▸ **Material supplied**
↓↓↓
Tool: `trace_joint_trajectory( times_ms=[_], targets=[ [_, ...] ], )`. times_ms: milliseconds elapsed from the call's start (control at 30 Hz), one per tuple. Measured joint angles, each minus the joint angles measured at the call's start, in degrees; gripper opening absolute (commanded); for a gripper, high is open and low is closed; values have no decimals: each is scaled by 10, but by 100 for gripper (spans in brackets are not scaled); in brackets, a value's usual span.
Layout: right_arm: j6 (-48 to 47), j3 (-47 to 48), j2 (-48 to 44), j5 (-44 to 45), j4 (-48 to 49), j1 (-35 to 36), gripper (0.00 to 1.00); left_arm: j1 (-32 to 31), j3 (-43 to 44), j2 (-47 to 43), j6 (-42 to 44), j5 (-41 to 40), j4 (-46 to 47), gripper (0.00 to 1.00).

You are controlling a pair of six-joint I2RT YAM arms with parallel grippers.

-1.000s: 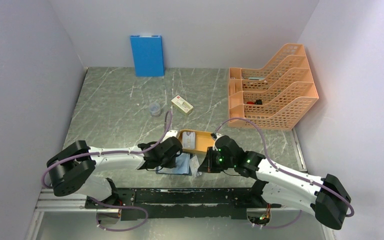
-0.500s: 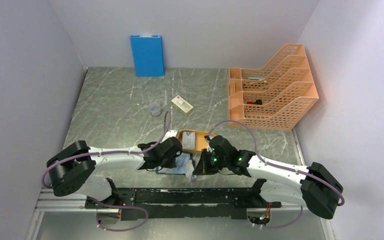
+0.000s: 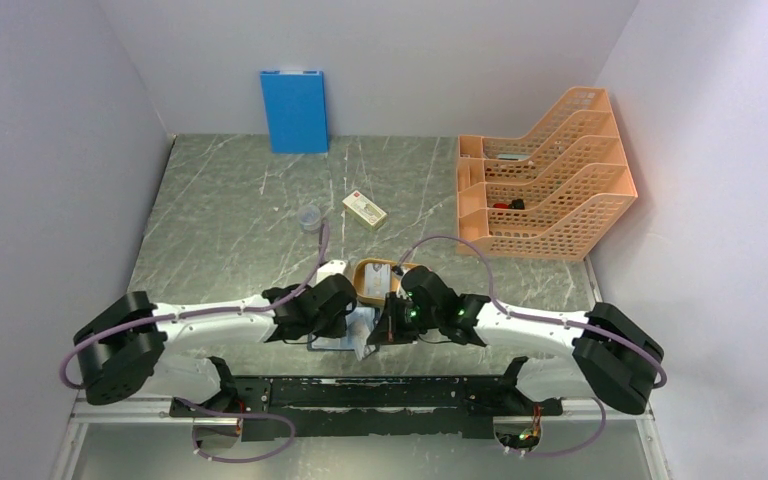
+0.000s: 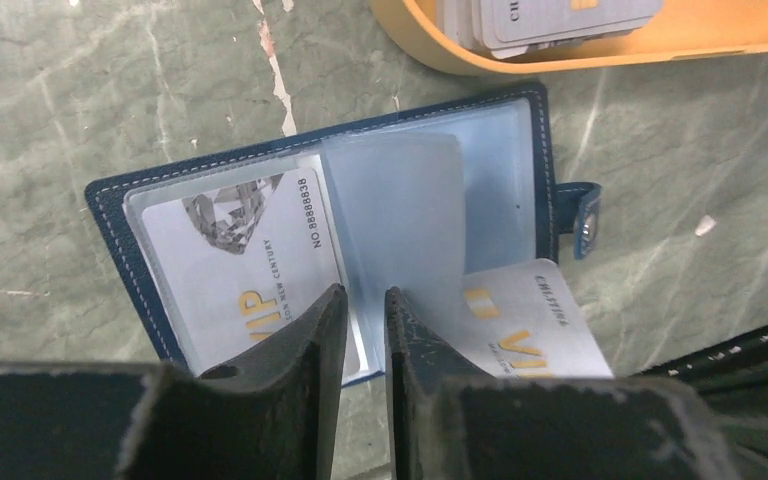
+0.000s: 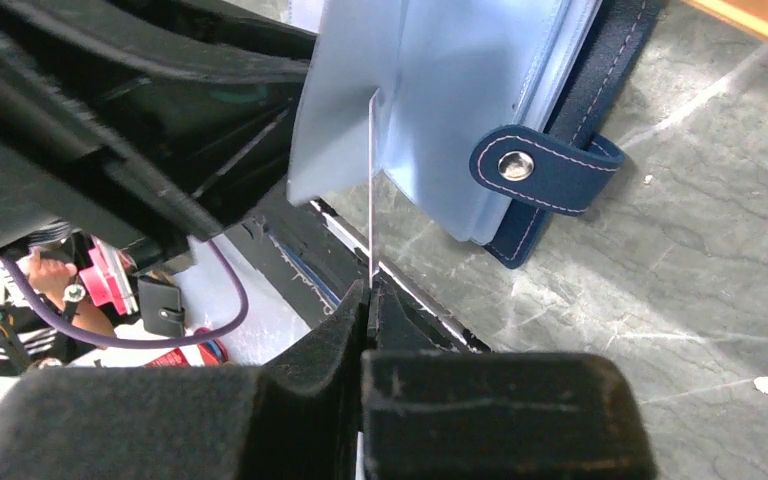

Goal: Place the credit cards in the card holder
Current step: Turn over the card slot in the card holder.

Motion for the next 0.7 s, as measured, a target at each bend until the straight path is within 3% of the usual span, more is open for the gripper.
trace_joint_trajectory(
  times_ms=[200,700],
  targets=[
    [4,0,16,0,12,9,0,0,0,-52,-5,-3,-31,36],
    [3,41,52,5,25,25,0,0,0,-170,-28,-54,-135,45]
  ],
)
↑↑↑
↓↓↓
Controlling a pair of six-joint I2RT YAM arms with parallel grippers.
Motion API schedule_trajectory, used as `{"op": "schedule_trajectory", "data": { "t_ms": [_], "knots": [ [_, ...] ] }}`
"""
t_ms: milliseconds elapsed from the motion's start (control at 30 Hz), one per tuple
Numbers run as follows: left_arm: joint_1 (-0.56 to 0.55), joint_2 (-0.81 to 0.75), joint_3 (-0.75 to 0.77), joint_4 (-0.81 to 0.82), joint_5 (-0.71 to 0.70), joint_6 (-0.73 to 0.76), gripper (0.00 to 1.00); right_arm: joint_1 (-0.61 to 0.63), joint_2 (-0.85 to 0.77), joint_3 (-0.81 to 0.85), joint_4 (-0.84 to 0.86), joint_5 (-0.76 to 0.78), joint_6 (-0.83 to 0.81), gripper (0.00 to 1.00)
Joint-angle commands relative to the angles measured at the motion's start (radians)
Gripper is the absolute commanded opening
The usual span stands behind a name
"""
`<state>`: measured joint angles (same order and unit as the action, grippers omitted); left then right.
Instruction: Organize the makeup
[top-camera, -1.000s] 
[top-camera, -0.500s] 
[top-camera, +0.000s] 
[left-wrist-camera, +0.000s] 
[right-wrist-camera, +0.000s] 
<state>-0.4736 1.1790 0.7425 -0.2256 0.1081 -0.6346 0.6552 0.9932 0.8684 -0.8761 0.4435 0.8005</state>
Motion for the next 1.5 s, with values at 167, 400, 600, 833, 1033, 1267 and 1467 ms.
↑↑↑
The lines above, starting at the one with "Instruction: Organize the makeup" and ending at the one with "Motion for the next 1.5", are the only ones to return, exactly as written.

Instruction: Organize the makeup
[top-camera, -1.000s] 
[top-camera, -0.500s] 
[top-camera, +0.000s] 
[left-wrist-camera, +0.000s] 
[right-wrist-camera, +0.000s] 
<state>-0.4736 1.1790 0.7425 -0.2256 0.1081 -0.6346 0.6552 0.9932 0.8684 -0.8761 0.4435 0.8005</state>
Motion for the next 1.5 s, with values at 167, 400, 600, 833, 1033, 1267 and 1467 ms.

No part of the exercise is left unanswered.